What We (Don’t) Talk About When We Talk About Wellbeing: Advice from the Greatest Generation
- Copyright
- 2018
- Published Date
- 07/03/2018
- Published By
- Community Commons
Sara Ivey, Institute for People, Place, & Possibility | I have been talking about “wellbeing” since I started at IP3 – the organization that stewards Community Commons – seven months ago. No longer relegated to an add-on to “health,” wellbeing has come into its own in a big way. The word itself is buzzing, and there has been an uptick in wellbeing-focused efforts.
Community Commons is getting on board with wellbeing too. We’re broadening our view to encompass all dimensions of wellbeing, recognizing that people need more than just physical health to live their best lives. (We look forward to sharing more when we launch the new Community Commons later this year.) Expansive and inclusive, wellbeing encompasses overall perceived quality of life, and integrates important dimensions including mental and emotional wellbeing, financial wellbeing, belonging, social cohesion and civic health (see CDC and WHO for more).
Our seven-month-and-counting conversation about wellbeing has centered around Well Being Legacy, a new initiative being launched through partnership with IP3, Well Being Trust, ReThink Health, and Community Initiatives. During this formative phase, we are developing definitions and frameworks; assessing data and current states of affairs; and learning what works to create conditions for wellbeing in communities, and bringing those stories of hope to a national stage.
Well Being Legacy conceives of wellbeing in terms of personal experiences of health and wellbeing, and community conditions that enable wellbeing (more on this to come!).
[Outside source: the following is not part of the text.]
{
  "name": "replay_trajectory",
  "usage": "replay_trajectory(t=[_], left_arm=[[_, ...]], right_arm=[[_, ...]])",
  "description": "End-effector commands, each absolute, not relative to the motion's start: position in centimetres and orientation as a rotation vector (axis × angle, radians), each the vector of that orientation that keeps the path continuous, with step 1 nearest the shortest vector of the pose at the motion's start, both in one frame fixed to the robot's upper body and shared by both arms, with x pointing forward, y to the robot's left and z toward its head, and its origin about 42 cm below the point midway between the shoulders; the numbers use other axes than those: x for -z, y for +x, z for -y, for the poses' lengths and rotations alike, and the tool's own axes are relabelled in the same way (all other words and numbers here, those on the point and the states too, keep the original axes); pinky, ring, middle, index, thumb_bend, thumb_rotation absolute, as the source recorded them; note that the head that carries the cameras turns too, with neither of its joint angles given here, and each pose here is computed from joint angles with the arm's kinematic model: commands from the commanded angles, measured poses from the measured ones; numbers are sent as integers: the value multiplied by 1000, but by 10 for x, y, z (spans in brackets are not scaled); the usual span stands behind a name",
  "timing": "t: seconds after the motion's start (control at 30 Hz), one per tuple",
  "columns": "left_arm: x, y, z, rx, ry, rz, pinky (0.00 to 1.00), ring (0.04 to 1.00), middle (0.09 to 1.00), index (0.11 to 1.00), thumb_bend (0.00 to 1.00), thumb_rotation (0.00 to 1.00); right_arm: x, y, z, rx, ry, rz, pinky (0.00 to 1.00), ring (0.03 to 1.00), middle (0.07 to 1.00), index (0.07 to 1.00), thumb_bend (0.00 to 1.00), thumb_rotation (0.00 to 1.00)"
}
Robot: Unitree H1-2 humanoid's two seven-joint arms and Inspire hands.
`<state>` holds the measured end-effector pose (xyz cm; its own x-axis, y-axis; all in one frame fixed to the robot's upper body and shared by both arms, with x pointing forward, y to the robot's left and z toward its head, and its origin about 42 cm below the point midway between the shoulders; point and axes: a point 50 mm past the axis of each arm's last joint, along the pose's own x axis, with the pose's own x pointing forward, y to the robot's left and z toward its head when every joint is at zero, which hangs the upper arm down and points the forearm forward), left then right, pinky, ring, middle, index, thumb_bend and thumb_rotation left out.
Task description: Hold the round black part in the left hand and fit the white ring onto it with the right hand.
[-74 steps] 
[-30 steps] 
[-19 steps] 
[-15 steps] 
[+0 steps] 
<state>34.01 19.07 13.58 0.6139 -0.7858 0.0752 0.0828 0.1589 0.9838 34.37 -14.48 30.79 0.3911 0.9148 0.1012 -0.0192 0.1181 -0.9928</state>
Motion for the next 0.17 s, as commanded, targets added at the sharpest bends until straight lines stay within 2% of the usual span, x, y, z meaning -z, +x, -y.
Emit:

It recognizes the impact of systems on our health and wellbeing, and positions community conditions at the nexus of policy decisions, community investments, and practices deployed by sectors and institutions. Just as wellbeing is shaped by the choices of those who came before us, we have the power to shape our legacies. That’s why, through Well Being Legacy, we’re learning how to manifest changes in communities, and set communities on a trajectory that creates conditions for wellbeing for generations to come.
As we look for and to leaders enacting a wellbeing agenda for intergenerational change, I find myself wishing that we could learn a few things from my grandmother, Emily, a woman who single-handedly brought about intergenerational change in my family and embedded conditions for wellbeing in future generations.
A young person during the Great Depression and unable to attend college, Grandma Emily was determined to change things for the next generation. Empowering her descendants through education became a defining priority that my grandmother pursued with laser-focus for decades. To help put her children and grandchildren through college, Grandma Emily worked multiple jobs, scrimped and saved. Working hard and living frugally was religion to her. Her life experience – growing up on a ranch in rural Colorado and being widowed at a young age – underscored the value of hard work and the need for financial independence and security. For my grandma, education was her best bet at building futures of opportunity and meaningful, wellbeing-filled lives for the generations that followed.
And she did it! She created conditions for wellbeing for an entire family. I am a living, breathing testament. Humbled, privileged and full of love, the wellbeing I enjoy is a direct result of my grandmother’s intergenerational plot to enact change. Her remarkable grit, foresight, and legacy continue to inspire me daily, and ground me in what’s important for wellbeing. Although my grandma’s success was in transforming a family, her wisdoms readily apply to community transformation. After all, as my mother, the social worker, would remind me, family is the building block of community.